TRY IT.
The records must be repeated exactly and in their entirety.

DATA.

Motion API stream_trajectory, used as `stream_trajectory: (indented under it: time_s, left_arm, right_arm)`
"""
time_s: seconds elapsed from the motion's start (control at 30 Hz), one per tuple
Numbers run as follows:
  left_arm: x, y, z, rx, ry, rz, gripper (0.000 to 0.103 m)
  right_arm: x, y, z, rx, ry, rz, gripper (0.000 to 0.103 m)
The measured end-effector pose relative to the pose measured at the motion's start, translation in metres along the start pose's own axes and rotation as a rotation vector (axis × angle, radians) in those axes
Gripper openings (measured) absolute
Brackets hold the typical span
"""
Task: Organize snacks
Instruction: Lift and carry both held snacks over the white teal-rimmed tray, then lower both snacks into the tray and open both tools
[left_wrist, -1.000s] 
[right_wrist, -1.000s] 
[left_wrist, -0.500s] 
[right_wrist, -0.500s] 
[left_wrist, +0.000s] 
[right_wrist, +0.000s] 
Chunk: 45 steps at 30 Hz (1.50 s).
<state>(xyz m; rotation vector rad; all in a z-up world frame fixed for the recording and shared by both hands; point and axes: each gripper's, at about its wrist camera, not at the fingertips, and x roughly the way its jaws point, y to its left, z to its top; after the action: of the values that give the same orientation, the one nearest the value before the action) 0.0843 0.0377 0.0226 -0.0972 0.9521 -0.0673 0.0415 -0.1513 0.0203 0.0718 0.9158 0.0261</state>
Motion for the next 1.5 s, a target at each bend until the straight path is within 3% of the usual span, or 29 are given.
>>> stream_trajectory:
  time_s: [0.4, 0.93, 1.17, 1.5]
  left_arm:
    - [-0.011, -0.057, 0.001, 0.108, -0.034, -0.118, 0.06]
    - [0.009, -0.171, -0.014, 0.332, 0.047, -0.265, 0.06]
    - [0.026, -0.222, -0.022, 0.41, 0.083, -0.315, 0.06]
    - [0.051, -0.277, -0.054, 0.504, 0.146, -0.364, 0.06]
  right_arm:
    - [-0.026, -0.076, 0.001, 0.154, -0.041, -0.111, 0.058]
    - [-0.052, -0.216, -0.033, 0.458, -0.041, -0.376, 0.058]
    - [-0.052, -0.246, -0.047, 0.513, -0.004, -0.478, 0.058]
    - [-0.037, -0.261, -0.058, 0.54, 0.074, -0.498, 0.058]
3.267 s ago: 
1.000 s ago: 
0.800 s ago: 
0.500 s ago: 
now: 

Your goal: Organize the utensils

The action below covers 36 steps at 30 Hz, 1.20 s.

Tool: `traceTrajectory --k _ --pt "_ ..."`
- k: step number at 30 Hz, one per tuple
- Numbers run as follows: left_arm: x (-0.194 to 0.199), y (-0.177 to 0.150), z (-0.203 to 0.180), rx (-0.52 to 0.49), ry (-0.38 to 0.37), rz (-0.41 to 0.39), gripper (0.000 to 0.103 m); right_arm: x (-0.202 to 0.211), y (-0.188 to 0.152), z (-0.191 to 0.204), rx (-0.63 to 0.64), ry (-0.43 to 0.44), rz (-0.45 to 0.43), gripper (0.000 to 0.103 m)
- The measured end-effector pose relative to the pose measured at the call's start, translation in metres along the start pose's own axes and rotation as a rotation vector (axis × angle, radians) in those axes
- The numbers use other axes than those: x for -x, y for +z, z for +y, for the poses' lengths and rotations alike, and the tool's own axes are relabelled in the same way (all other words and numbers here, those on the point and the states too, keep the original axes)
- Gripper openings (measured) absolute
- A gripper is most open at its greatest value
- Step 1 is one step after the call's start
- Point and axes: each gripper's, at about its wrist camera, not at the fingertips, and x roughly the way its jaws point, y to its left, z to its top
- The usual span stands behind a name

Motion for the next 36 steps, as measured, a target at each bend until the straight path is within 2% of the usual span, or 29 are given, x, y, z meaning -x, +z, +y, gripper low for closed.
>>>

PROBLEM SOLUTION.
Motion API stream_trajectory, used as `stream_trajectory: (indented under it: time_s, left_arm, right_arm)`
"""
time_s: seconds elapsed from the motion's start (control at 30 Hz), one per tuple
Numbers run as follows:
  left_arm: x, y, z, rx, ry, rz, gripper (0.000 to 0.103 m)
  right_arm: x, y, z, rx, ry, rz, gripper (0.000 to 0.103 m)
The measured end-effector pose relative to the pose measured at the motion's start, translation in metres along the start pose's own axes and rotation as a rotation vector (axis × angle, radians) in those axes
Gripper openings (measured) absolute
Brackets hold the typical span
"""
Task: Organize snacks
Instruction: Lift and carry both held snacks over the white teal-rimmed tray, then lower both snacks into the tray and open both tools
[left_wrist, -1.000s] 
[right_wrist, -1.000s] 
[left_wrist, -0.500s] 
[right_wrist, -0.500s] 
[left_wrist, +0.000s] 
[right_wrist, +0.000s] 
Chunk: 45 steps at 30 Hz (1.50 s).
<state>(xyz m; rotation vector rad; all in a z-up world frame fixed for the recording and shared by both hands; point and axes: each gripper's, at about its wrist camera, not at the fingertips, and x roughly the way its jaws point, y to its left, z to its top; after the action: of the values that give the same orientation, the one nearest the value before the action) 0.0843 0.0377 0.0226 -0.0972 0.9521 -0.0673 0.0415 -0.1513 0.0203 0.0718 0.9158 0.0261</state>
Motion for the next 1.5 s, a target at each bend until the straight path is within 3% of the usual span, or 29 are given.
>>> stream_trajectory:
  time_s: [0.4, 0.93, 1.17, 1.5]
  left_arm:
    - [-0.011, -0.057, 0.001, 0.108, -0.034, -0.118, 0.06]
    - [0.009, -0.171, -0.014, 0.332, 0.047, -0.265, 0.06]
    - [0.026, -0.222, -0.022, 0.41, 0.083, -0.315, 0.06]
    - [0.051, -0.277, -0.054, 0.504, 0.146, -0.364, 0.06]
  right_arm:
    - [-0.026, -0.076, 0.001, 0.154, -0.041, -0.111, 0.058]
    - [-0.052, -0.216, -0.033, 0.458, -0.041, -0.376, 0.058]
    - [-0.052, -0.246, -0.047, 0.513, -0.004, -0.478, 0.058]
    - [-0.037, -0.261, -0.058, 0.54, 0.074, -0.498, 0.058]
3.267 s ago: 
1.000 s ago: 
0.800 s ago: 
0.500 s ago: 
now: 

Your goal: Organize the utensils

The action below covers 36 steps at 30 Hz, 1.20 s.

Tool: `traceTrajectory --k _ --pt "_ ..."`
- k: step number at 30 Hz, one per tuple
- Numbers run as follows: left_arm: x (-0.194 to 0.199), y (-0.177 to 0.150), z (-0.203 to 0.180), rx (-0.52 to 0.49), ry (-0.38 to 0.37), rz (-0.41 to 0.39), gripper (0.000 to 0.103 m); right_arm: x (-0.202 to 0.211), y (-0.188 to 0.152), z (-0.191 to 0.204), rx (-0.63 to 0.64), ry (-0.43 to 0.44), rz (-0.45 to 0.43), gripper (0.000 to 0.103 m)
- The measured end-effector pose relative to the pose measured at the call's start, translation in metres along the start pose's own axes and rotation as a rotation vector (axis × angle, radians) in those axes
- The numbers use other axes than those: x for -x, y for +z, z for +y, for the poses' lengths and rotations alike, and the tool's own axes are relabelled in the same way (all other words and numbers here, those on the point and the states too, keep the original axes)
- Gripper openings (measured) absolute
- A gripper is most open at its greatest value
- Step 1 is one step after the call's start
- Point and axes: each gripper's, at about its wrist camera, not at the fingertips, and x roughly the way its jaws point, y to its left, z to its top
- The usual span stands behind a name

Motion for the next 36 steps, as measured, a target at each bend until the straight path is within 2% of the usual span, or 29 are given, x, y, z meaning -x, +z, +y, gripper low for closed.
>>>

No further response is needed.